The Commission said: "All communication interfaces, whether dedicated or not, will be subject to a three-month 'prototype' test and a three-month 'live' test in market conditions. The test will allow market players to assess the quality of the interfaces put in place by account servicing payment service providers, including banks. A quality dedicated communication interface should offer at all times the same level of availability and performance the interfaces made available to a consumer or a company for directly accessing their payment account online. In addition, a quality dedicated interface should not create obstacles to the provision of payment initiation or account information services."

"Payment service providers, including banks, will have to define transparent key performance indicators and service level targets for the dedicated communication interfaces, if they decided to set them up. These performance indicators should be at least as stringent as those set for the online payment and banking platforms used by the customers," it said.

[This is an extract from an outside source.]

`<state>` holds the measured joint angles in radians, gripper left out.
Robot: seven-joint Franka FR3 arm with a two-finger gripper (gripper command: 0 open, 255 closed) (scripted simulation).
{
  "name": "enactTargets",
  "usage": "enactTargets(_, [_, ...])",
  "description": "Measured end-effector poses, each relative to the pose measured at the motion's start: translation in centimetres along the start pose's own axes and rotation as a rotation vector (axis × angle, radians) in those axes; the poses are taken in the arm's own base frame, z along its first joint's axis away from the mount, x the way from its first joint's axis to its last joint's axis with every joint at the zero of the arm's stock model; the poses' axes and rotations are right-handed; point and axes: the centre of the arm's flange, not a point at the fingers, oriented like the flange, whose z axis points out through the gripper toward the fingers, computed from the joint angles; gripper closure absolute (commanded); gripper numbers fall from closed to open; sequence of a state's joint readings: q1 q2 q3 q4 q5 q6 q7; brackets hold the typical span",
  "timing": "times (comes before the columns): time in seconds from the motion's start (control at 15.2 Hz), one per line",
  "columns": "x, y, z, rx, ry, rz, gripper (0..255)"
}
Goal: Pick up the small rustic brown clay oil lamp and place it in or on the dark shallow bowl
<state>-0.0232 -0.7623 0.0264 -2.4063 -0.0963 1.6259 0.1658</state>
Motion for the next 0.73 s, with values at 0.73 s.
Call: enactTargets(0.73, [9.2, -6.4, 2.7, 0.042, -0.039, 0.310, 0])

Where ASPSPs decide to develop a dedicated interface for enabling third party access to data, they will also have to develop "a strategy and plans for contingency measures" to account for instances where the interface underperforms, or where there is "unplanned unavailability of the interface" or "a systems breakdown".

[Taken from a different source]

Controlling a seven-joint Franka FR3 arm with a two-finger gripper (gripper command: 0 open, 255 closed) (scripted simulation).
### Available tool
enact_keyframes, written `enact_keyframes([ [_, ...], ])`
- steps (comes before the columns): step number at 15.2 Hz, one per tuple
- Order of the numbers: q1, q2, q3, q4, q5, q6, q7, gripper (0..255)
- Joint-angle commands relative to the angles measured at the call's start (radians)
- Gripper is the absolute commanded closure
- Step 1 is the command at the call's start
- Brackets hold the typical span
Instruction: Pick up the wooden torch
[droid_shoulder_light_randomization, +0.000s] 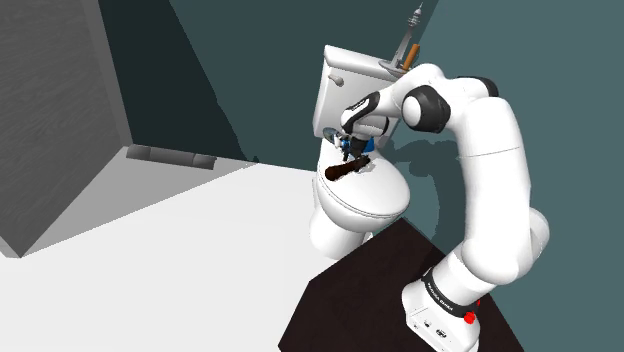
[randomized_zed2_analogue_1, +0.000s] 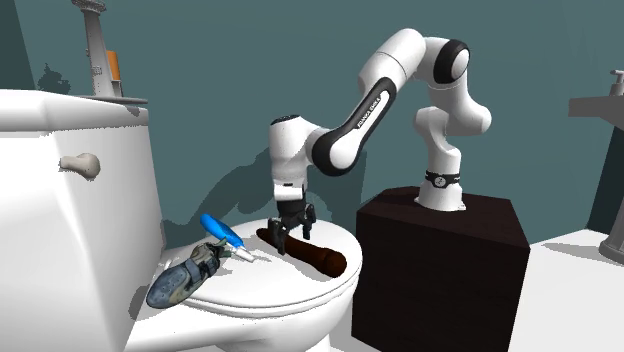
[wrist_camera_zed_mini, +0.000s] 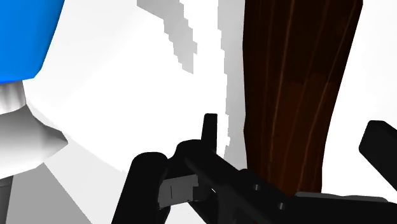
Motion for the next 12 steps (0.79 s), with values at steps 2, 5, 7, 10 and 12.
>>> enact_keyframes([
  [2,0.0,0.003,0.002,-0.003,0.002,0.006,-0.001,255],
  [5,0.0,0.003,0.002,-0.002,0.002,0.005,-0.001,255],
  [7,0.0,0.003,0.002,-0.002,0.002,0.005,-0.001,255],
  [10,-0.001,0.005,0.002,0.001,0.002,0.004,0.0,255],
  [12,0.005,-0.016,-0.006,-0.005,-0.005,-0.01,0.003,255],
])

"Unplanned unavailability or a systems breakdown may be presumed to have arisen when five consecutive requests for access to information for the provision of payment initiation services or account information services are not replied to within 30 seconds," according to the new standards.

In some cases contingency measures that ASPSPs must provide for will include provision for the third parties to use the interface they use for authenticating and communicating with customers. However, regulators will be able to exempt ASPSPs from this requirement where their dedicated interfaces meet certain criteria, including passing the testing phases and have been shown to work for at least three months in live conditions.

The Commission said: "For cases where a dedicated interface has been exempted from the contingency mechanism based on the customer interface but no longer meets the requirements for such an exemption, or cases where an ASPSP fails to offer any interface that complies with the requirements of PSD2 and the RTS, the Commission has introduced a provision to ensure business continuity in the payments market. In such a situation, competent authorities shall guarantee that PISPs and AISPs are not blocked or obstructed in the provision of their services."